Problem description
Find the word "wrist" in the material below and gather every line that contains it.

Supplied material
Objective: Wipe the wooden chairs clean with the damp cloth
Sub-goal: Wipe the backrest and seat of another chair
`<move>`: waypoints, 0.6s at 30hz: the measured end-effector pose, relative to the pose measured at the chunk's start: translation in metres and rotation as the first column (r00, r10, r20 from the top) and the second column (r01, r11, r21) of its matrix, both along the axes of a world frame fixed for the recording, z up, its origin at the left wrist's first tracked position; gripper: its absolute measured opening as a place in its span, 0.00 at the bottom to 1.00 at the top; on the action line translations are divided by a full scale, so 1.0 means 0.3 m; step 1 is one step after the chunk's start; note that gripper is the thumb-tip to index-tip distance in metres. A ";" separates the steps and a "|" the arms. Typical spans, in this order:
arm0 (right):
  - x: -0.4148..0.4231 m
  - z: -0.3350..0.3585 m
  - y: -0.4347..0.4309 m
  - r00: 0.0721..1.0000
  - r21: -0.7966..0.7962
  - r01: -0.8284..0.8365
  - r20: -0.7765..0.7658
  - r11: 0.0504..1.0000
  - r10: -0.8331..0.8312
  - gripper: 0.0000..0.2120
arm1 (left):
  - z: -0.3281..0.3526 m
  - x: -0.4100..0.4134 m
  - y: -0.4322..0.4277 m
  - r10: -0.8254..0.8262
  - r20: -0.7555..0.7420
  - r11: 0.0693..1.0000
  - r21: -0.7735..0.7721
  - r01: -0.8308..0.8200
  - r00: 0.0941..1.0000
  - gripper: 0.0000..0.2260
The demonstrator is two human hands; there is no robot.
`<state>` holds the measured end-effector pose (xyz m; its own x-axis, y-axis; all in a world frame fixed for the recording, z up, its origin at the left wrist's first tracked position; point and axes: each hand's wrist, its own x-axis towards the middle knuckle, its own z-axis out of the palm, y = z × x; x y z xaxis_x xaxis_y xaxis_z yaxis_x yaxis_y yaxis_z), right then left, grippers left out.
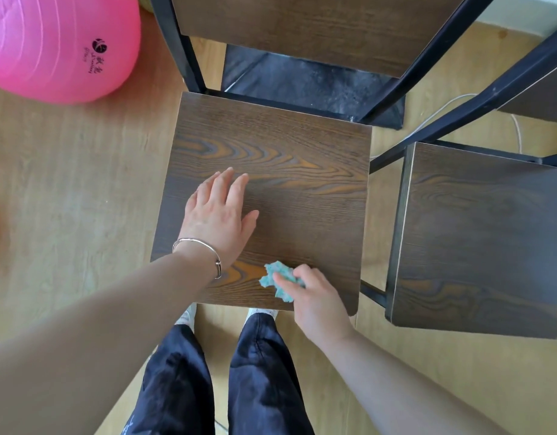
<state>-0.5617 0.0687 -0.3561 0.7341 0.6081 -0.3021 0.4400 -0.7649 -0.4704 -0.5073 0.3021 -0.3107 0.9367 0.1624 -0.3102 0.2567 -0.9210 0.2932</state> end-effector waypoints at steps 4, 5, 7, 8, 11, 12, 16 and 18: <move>0.124 0.049 -0.061 0.941 0.071 0.337 -0.008 0.939 -0.337 0.27 | 0.009 0.004 0.012 -0.003 0.012 1.000 -0.001 0.003 1.000 0.26; 0.175 0.059 -0.092 0.881 0.079 0.467 0.039 0.881 -0.471 0.26 | 0.010 0.003 0.018 -0.003 0.021 1.000 -0.005 0.003 1.000 0.26; 0.287 0.063 -0.148 0.744 0.077 0.657 0.094 0.750 -0.661 0.24 | 0.006 -0.004 0.035 0.000 0.043 1.000 -0.012 0.000 0.999 0.26; 0.340 0.059 -0.159 0.715 0.071 0.689 0.094 0.721 -0.693 0.23 | 0.003 -0.009 0.046 0.001 0.054 1.000 -0.011 -0.001 0.999 0.26; 0.441 0.032 -0.131 0.783 0.009 0.617 0.085 0.787 -0.616 0.21 | 0.000 -0.027 0.082 0.010 0.059 1.000 -0.002 -0.010 0.998 0.26; 0.453 0.019 -0.117 0.805 -0.016 0.589 0.091 0.808 -0.586 0.22 | 0.000 -0.033 0.092 0.012 0.054 1.000 -0.002 -0.012 0.998 0.26; 0.391 -0.008 -0.076 0.776 -0.023 0.623 0.143 0.782 -0.614 0.23 | -0.003 -0.066 0.122 -0.017 0.047 1.000 -0.006 0.018 0.999 0.27; 0.297 -0.007 -0.067 0.797 -0.035 0.596 0.144 0.802 -0.586 0.24 | -0.003 -0.082 0.135 -0.044 0.042 0.999 -0.010 0.045 0.998 0.27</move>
<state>-0.4727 0.0487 -0.3583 0.9765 0.0228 -0.2143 -0.0607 -0.9252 -0.3747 -0.5320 0.3425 -0.3116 0.9552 0.1167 -0.2719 0.2026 -0.9278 0.3132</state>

Task output
`<move>`: waypoints, 0.6s at 30hz: the measured end-effector pose, relative to the pose measured at the chunk's start: translation in metres and rotation as the first column (r00, r10, r20 from the top) and the second column (r01, r11, r21) of its matrix, both along the axes of a world frame fixed for the recording, z up, its origin at the left wrist's first tracked position; gripper: its absolute measured opening as a place in its span, 0.00 at the bottom to 1.00 at the top; on the action line translations are divided by a full scale, so 1.0 means 0.3 m; step 1 is one step after the chunk's start; note that gripper is the thumb-tip to index-tip distance in metres. A ";" separates the steps and a "|" the arms. Typical spans, in this order:
`<state>` holds the measured end-effector pose (xyz m; its own x-axis, y-axis; all in a world frame fixed for the recording, z up, its origin at the left wrist's first tracked position; point and axes: each hand's wrist, its own x-axis towards the middle knuckle, its own z-axis out of the palm, y = z × x; x y z xaxis_x xaxis_y xaxis_z yaxis_x yaxis_y yaxis_z), right then left, grippers left out.

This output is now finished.